Our grandfather used to go to the Merita Bakery near the railroad track in Wilson and get day-old bread and other products to take to the pigs. Have you ever seen a pig gobble up a honey bun?
The loft, also off-limits to young ones, was intriguing and tempting, with its piles of hay, the big hole through which workers pitched hay down to the mules and a snake or two to keep rats at bay.
We loved the mules, and we loved to watch the farmworkers dress them up for work. We watched with fascination as the bridles, blinders, reins and singletrees were attached as the mules, both named “Gray,” stood patiently and occasionally switched their tail or stomped a big old hoof to shoo the flies away.
After the mules were bridled, they were ready to leave the barn to go plow, haul tobacco trucks, pull the wagon or perform some other heavy work.
We were excited when the veterinarian came to the barn to vaccinate or treat the mules, pigs and cows. When the pigs were getting tended to, there was always a whole lot of squealing going on.
When the farrier came to shoe the mules, we watched with wide eyes as he drove nails into the mules’ hooves. We were so afraid that it hurt the mules and that they would start kicking someone. We believed that the mules were glad to get back to their stalls after they got their new shoes.
Sometimes we would climb on the barn gate, talk to Gray and Gray, spin a few barn yarns and dream of going up to the loft to pitch some hay.
Occasionally we were allowed to go with an adult behind the barn and dig for worms for an afternoon of fishing. The moist dirt behind the barn produced the fattest, squirmiest worms imaginable, a must for catching bream and other pond fish.
Once, our grandfather told of a time when a young Marine stationed at Camp Lejeune stopped by the barn and spent the night in the loft. In the morning the young man told Granddaddy about his stay, thanked him for not being mad and set out thumbing for the Marine base.
Many of us have heard some people say that they “got their education out behind the barn” or got many a “whippin’” back there as well, although the children in our family got neither as far as I know.
Our grandparents’ barn never had one of those advertising signs painted on it. It needed no ornament, nor did it need to be used to advertise for someone else.
Don DeLillo wrote, “Once you’ve seen the signs about a barn, it becomes impossible to see the barn.”
The farm barn of my childhood is still a part of me.
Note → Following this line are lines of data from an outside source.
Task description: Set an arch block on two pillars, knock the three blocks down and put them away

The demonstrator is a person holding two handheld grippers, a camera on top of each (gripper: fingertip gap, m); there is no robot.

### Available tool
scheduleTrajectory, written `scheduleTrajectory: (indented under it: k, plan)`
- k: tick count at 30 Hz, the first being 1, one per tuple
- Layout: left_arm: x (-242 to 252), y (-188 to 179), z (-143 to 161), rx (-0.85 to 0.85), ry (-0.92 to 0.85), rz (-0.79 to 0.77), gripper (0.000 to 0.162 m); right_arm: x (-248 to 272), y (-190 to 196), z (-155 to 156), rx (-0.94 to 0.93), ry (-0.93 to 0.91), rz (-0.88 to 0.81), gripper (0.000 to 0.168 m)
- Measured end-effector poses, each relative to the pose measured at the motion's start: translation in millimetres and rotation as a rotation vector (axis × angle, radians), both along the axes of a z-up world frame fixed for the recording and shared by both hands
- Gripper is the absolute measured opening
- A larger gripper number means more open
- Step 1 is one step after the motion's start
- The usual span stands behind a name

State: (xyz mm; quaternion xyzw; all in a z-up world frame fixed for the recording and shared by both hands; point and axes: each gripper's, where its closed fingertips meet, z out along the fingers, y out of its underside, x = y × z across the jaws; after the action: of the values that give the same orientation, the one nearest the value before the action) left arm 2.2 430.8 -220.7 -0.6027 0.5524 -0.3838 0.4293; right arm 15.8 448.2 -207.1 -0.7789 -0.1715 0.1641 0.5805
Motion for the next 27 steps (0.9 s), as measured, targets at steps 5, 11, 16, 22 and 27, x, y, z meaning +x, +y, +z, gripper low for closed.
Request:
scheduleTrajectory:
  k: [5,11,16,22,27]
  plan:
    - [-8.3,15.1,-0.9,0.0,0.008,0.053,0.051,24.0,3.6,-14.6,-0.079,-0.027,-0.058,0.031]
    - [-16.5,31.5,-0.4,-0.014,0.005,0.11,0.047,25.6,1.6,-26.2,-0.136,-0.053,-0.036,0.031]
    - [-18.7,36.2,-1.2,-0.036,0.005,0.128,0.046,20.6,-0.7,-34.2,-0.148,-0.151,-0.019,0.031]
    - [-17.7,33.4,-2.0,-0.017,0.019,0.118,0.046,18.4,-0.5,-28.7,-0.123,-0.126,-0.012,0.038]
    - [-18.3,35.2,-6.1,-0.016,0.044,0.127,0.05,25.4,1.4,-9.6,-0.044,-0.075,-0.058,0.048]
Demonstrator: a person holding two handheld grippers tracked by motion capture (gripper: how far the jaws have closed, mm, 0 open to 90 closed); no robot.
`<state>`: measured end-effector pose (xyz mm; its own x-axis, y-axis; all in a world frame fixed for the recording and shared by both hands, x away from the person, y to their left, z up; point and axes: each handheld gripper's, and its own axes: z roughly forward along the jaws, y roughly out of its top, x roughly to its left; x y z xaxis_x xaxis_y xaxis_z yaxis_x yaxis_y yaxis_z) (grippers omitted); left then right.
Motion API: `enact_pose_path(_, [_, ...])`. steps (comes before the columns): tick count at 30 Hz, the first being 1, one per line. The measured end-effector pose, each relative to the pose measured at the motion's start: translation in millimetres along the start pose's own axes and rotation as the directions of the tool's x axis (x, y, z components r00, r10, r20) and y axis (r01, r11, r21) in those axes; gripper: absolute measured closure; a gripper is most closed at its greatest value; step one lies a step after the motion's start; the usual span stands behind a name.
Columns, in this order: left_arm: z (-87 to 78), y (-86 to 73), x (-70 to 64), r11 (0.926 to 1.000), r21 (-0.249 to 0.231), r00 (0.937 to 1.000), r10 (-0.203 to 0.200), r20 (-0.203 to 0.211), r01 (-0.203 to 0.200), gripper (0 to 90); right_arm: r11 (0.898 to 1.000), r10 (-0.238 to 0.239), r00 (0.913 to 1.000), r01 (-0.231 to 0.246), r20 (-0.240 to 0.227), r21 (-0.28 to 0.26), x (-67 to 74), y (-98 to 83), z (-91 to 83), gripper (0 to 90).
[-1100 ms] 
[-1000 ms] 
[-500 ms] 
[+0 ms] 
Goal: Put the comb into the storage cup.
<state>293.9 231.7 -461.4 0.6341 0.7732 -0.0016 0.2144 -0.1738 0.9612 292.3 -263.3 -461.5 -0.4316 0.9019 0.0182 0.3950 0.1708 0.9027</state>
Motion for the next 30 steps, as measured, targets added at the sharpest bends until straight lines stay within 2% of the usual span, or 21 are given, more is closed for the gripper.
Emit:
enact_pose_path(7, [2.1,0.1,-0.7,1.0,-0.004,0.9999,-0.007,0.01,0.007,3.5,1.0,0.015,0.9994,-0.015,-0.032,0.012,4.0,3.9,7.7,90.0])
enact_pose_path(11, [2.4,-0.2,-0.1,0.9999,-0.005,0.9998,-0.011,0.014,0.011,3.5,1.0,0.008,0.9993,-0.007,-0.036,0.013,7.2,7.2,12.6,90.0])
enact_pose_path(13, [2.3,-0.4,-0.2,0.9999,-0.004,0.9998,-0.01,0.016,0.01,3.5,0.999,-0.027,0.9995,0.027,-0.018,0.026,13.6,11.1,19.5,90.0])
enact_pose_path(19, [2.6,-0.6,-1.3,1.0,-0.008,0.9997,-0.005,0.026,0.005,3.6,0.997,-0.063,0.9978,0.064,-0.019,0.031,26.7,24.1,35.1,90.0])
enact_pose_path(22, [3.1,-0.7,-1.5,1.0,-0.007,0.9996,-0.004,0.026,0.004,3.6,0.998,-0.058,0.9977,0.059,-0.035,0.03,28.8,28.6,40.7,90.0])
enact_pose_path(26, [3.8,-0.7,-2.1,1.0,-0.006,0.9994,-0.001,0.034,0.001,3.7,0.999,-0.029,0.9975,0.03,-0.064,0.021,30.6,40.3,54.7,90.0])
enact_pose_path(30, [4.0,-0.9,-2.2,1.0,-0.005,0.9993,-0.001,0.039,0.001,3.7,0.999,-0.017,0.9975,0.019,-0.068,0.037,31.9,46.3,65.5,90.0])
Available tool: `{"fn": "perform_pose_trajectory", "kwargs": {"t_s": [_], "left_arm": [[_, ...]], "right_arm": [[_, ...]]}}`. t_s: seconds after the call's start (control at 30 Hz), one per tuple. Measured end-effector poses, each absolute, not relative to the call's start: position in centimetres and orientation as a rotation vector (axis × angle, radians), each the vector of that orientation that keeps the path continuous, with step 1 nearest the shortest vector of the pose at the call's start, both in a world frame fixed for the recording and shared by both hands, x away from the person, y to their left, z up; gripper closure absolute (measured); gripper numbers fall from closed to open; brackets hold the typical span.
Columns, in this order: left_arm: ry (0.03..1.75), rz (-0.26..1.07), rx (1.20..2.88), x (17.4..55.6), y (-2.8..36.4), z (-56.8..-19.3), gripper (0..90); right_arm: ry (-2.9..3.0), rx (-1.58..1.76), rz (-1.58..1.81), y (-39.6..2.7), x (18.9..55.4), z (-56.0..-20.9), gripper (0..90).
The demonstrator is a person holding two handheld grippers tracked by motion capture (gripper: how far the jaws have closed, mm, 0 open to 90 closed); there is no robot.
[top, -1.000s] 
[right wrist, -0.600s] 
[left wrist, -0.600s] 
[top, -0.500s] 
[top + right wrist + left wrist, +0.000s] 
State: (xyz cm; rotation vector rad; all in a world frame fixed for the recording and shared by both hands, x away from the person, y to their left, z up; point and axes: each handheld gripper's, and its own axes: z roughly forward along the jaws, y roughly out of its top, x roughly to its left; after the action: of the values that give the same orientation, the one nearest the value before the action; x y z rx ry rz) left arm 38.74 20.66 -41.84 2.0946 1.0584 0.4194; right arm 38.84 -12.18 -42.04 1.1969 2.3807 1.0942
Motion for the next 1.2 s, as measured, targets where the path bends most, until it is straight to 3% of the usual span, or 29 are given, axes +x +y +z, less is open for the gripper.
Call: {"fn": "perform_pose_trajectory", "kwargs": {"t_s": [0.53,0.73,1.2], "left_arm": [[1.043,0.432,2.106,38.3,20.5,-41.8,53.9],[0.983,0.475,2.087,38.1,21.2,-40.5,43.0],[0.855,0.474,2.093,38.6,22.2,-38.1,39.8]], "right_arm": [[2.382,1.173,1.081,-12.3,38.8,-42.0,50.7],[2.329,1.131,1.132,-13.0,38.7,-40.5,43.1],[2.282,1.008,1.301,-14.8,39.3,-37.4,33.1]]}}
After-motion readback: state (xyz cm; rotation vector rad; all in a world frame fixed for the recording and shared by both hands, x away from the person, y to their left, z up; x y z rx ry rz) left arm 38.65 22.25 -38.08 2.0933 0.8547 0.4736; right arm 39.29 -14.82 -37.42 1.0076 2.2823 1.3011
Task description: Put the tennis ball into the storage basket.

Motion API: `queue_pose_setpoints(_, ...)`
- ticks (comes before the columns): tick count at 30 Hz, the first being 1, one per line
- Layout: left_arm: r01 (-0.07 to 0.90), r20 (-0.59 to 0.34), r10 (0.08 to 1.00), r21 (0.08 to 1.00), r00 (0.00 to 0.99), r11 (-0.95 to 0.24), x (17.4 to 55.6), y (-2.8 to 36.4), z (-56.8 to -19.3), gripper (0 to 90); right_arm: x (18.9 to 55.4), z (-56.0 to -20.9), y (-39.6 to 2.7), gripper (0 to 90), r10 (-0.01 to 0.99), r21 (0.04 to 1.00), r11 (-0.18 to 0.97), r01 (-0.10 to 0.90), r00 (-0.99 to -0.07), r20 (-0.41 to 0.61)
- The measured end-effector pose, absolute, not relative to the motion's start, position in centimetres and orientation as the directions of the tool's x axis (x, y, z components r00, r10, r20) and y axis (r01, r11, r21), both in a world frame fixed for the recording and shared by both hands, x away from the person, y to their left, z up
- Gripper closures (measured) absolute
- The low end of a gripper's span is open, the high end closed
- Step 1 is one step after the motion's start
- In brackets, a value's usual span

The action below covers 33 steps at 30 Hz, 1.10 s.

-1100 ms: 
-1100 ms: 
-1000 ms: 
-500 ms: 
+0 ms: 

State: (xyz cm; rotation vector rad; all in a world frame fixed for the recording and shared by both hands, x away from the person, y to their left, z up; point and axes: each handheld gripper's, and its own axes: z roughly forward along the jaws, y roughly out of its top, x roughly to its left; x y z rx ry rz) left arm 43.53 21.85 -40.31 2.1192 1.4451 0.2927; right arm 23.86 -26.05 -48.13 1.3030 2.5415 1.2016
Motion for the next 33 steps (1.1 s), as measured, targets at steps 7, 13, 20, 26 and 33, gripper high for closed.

I love it today as I did when I was a child, although it is no longer standing.
For those of you who love imagery, ponder this passage from Walt Whitman’s poetry. It needs no commentary.
“Through the ample open door of the peaceful country barn, /A sun-lit pasture field, with cattle and horses feeding; /And haze, and vista, and the farm horizon, fading away.”
Sanda Baucom Hight is retired from Wilson County Schools after serving as an English teacher and is currently a substitute teacher in Wilson County. Her column focuses on the charms of home, school and country life.